GOAL OF THE EXERCISE » Count the lines below holding "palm" and answer with that number only.

INPUT MATERIAL »
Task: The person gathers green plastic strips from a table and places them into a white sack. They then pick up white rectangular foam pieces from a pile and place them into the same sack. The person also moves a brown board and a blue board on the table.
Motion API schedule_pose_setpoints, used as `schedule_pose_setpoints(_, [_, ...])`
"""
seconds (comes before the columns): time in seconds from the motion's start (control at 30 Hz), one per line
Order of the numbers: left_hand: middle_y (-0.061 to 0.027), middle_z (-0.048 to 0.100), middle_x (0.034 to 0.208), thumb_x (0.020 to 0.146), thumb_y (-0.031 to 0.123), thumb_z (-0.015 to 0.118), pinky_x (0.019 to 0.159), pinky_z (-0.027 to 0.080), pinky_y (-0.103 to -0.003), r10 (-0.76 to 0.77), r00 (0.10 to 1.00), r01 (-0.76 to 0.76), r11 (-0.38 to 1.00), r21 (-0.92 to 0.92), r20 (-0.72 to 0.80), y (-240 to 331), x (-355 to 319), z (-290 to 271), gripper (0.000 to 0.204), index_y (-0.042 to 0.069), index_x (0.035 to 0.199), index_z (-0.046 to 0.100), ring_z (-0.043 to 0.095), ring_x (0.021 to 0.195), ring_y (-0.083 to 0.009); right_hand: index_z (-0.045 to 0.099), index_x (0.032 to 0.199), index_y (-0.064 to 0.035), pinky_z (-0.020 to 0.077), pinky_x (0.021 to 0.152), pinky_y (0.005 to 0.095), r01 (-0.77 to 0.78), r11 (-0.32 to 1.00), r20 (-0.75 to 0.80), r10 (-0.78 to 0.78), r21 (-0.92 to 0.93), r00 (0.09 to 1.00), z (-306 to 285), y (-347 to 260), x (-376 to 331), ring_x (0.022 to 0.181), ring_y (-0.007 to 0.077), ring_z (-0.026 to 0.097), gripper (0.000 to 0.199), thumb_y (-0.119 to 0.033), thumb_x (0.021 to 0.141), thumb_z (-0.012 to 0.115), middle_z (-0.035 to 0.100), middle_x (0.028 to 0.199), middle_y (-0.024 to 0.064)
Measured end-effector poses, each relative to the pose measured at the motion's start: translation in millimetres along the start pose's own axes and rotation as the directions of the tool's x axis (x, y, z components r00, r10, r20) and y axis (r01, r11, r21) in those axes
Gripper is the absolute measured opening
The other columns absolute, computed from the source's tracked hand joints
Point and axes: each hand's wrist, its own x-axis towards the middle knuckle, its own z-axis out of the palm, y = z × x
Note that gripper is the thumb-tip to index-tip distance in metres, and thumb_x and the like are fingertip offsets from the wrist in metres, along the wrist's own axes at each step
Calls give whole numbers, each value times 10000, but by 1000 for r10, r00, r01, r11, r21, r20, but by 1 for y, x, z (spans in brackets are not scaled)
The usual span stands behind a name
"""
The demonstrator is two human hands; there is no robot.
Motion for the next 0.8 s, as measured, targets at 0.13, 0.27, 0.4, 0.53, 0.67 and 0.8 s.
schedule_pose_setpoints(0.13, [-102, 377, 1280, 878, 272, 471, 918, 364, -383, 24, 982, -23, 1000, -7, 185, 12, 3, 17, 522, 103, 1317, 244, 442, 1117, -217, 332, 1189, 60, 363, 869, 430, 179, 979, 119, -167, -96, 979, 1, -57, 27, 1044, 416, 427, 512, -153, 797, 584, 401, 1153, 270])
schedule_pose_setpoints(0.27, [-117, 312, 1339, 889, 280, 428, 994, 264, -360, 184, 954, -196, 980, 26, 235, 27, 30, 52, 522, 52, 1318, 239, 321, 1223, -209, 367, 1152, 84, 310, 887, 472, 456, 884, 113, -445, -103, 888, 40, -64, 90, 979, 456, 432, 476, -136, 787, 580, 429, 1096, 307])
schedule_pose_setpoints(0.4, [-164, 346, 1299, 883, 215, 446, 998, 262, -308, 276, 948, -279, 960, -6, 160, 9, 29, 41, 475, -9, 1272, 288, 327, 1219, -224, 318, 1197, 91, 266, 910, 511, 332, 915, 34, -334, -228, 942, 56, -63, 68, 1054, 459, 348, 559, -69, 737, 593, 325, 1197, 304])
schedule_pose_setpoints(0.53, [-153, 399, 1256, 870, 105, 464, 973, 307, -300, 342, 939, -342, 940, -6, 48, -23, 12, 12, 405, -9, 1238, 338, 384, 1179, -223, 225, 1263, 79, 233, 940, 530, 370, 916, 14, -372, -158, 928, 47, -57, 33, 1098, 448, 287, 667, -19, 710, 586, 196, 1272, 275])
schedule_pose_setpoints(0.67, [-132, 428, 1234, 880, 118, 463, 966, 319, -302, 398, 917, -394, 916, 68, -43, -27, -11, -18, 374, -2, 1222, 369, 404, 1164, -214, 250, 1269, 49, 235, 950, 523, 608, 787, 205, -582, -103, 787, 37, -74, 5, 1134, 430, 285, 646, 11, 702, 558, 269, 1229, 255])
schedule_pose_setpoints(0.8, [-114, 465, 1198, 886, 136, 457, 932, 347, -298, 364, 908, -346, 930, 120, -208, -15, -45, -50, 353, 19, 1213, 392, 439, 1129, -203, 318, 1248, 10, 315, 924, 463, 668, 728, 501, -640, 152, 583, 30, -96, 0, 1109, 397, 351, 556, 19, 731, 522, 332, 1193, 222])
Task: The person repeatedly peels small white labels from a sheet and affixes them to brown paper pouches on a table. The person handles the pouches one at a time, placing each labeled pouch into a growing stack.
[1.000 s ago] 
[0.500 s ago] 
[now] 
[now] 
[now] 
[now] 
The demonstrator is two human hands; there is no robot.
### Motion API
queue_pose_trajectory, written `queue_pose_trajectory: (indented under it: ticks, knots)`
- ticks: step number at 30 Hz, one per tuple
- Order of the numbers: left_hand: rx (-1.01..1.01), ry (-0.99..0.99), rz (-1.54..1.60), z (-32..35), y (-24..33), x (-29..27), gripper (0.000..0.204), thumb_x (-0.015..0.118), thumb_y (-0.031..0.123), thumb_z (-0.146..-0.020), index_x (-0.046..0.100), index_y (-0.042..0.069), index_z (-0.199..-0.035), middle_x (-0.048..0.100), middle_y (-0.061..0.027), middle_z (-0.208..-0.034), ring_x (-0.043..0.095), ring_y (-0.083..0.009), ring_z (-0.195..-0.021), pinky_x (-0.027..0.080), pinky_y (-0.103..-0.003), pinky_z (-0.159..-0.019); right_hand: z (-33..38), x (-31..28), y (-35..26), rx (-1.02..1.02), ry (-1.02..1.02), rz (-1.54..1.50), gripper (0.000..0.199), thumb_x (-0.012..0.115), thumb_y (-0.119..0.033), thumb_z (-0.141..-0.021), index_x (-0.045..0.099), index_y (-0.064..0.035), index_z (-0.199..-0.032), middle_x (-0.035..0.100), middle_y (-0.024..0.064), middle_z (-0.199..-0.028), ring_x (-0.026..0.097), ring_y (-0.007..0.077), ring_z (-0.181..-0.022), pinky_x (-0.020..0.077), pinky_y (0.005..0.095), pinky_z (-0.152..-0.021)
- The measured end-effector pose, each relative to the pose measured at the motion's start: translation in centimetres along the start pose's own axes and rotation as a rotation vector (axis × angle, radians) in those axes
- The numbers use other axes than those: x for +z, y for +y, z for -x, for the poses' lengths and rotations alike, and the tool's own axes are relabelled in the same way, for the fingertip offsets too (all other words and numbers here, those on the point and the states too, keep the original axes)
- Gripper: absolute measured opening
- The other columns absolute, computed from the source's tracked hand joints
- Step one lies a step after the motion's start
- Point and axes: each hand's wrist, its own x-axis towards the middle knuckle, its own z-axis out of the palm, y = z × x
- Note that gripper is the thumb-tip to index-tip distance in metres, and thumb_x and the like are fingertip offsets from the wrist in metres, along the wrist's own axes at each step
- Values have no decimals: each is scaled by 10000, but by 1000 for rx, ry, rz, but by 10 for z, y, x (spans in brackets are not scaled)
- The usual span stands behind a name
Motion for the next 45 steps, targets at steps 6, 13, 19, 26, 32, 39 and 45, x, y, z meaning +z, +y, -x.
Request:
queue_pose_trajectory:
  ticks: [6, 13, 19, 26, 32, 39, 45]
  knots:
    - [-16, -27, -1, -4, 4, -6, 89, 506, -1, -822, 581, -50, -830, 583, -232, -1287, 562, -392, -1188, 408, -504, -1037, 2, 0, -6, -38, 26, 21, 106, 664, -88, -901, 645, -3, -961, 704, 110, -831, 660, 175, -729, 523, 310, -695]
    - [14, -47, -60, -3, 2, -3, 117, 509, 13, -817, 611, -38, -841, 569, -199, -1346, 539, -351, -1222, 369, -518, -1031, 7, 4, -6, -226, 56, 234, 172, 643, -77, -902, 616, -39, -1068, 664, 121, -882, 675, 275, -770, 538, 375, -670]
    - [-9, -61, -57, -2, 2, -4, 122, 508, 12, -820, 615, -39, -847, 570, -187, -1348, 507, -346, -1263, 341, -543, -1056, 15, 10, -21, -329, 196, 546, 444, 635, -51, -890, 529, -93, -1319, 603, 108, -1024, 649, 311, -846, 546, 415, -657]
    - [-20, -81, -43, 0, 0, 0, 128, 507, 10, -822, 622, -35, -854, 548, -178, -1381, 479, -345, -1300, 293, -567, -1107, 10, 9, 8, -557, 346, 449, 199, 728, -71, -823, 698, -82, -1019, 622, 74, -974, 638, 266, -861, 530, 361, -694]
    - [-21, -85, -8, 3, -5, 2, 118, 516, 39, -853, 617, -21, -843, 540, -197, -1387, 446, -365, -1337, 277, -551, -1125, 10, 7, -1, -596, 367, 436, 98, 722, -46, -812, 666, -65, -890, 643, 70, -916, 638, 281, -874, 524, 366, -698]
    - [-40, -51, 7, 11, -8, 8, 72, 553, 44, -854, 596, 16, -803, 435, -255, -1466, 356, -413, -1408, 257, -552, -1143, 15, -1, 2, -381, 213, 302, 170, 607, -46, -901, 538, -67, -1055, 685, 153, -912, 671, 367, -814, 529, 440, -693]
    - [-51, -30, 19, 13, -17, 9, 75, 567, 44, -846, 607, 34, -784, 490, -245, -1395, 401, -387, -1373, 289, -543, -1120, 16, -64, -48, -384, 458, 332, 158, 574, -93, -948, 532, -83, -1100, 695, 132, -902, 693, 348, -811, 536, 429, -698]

SOLUTION FOR THIS PROBLEM » 2